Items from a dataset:
☆ ☆ ☆ ☆

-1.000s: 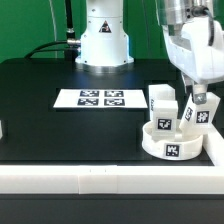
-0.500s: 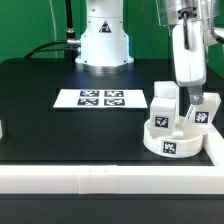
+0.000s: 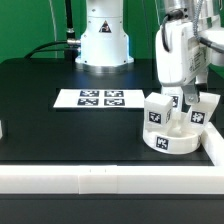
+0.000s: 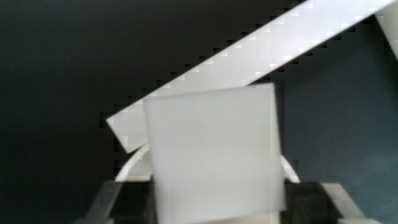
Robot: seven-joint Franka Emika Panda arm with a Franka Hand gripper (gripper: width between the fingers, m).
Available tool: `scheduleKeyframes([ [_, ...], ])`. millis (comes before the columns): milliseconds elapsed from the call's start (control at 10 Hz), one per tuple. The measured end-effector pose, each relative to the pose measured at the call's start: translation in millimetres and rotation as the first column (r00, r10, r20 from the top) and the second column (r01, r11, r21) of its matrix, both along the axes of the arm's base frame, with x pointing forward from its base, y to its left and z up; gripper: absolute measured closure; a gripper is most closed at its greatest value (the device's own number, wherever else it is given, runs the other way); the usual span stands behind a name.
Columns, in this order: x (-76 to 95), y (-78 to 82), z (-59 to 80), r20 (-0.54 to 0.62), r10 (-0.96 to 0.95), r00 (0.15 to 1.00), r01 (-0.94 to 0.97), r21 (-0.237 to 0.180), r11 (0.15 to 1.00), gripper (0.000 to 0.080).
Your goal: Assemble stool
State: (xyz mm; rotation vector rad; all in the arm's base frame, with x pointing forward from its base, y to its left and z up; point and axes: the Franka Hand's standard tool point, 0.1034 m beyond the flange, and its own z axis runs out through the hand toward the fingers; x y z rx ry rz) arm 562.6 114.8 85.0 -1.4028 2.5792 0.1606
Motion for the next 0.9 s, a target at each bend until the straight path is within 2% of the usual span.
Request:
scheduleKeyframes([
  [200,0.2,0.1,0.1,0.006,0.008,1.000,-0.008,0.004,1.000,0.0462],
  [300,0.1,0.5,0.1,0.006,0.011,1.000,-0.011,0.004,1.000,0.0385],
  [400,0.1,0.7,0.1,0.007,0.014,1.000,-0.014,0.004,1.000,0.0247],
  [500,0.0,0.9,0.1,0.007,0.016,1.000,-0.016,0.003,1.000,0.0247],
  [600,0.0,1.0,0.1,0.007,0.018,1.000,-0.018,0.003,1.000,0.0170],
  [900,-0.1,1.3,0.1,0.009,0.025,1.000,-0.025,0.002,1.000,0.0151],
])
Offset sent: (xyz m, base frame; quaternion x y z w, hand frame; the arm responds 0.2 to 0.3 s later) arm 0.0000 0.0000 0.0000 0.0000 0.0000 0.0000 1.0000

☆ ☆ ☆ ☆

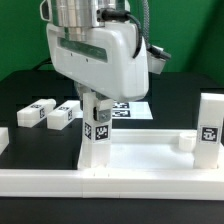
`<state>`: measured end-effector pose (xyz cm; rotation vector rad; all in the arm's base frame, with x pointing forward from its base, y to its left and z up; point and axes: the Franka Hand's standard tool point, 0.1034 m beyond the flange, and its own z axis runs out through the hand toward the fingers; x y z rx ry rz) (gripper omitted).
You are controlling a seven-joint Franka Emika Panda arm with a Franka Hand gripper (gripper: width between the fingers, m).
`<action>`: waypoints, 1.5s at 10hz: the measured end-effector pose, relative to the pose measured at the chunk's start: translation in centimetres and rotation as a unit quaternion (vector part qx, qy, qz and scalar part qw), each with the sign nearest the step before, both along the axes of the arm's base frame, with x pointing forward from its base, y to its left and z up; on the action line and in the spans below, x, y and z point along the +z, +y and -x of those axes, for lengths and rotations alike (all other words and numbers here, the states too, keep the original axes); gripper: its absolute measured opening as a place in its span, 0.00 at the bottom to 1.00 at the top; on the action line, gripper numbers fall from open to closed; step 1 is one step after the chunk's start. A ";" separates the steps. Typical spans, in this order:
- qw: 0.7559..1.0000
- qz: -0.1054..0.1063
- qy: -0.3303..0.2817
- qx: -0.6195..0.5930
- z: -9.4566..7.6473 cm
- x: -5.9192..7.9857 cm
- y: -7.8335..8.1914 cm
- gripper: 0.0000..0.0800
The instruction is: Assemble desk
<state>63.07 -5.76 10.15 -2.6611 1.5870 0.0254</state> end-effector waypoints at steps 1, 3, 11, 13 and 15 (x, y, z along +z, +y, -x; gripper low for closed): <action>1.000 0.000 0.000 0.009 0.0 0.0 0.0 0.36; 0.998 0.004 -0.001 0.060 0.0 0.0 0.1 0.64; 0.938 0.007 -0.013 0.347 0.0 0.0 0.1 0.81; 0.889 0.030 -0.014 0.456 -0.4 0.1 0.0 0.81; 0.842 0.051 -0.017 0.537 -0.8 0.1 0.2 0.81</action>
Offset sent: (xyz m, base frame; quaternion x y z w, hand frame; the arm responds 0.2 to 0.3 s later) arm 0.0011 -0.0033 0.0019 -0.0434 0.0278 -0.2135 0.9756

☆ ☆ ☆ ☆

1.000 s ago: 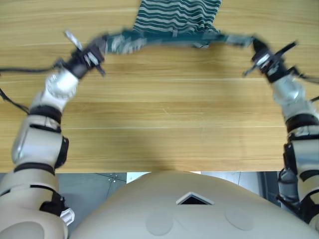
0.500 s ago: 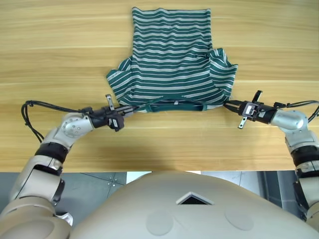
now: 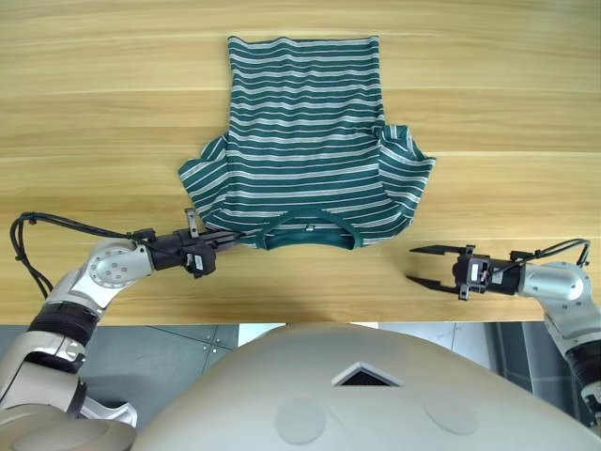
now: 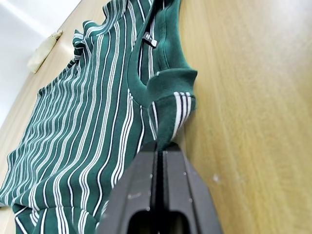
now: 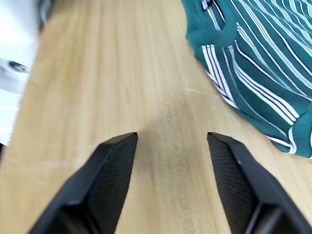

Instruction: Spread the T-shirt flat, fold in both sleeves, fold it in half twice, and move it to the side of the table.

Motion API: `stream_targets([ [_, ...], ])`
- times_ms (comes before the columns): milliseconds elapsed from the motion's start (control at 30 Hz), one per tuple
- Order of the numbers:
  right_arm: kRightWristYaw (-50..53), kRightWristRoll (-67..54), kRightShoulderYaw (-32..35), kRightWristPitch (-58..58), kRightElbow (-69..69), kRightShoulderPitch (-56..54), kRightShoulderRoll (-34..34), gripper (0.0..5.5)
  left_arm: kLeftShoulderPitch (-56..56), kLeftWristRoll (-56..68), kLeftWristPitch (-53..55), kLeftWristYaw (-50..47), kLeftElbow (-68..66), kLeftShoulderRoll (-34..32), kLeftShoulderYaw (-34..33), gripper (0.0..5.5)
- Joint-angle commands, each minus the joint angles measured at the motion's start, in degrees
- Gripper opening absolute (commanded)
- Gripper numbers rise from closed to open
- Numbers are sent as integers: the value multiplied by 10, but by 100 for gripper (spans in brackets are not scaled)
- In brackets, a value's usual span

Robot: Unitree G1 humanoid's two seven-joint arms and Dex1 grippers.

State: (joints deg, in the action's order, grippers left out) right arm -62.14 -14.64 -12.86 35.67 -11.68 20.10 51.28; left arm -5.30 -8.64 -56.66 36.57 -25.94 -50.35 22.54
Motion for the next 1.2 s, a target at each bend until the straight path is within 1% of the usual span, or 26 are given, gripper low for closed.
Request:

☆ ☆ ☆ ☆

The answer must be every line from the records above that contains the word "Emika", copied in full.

Robot: seven-joint Franka Emika Panda arm with a Franka Hand gripper (gripper: width between the fingers, m).
You are controlling a seven-joint Franka Emika Panda arm with a Franka Hand gripper (gripper: width between the fingers, m).

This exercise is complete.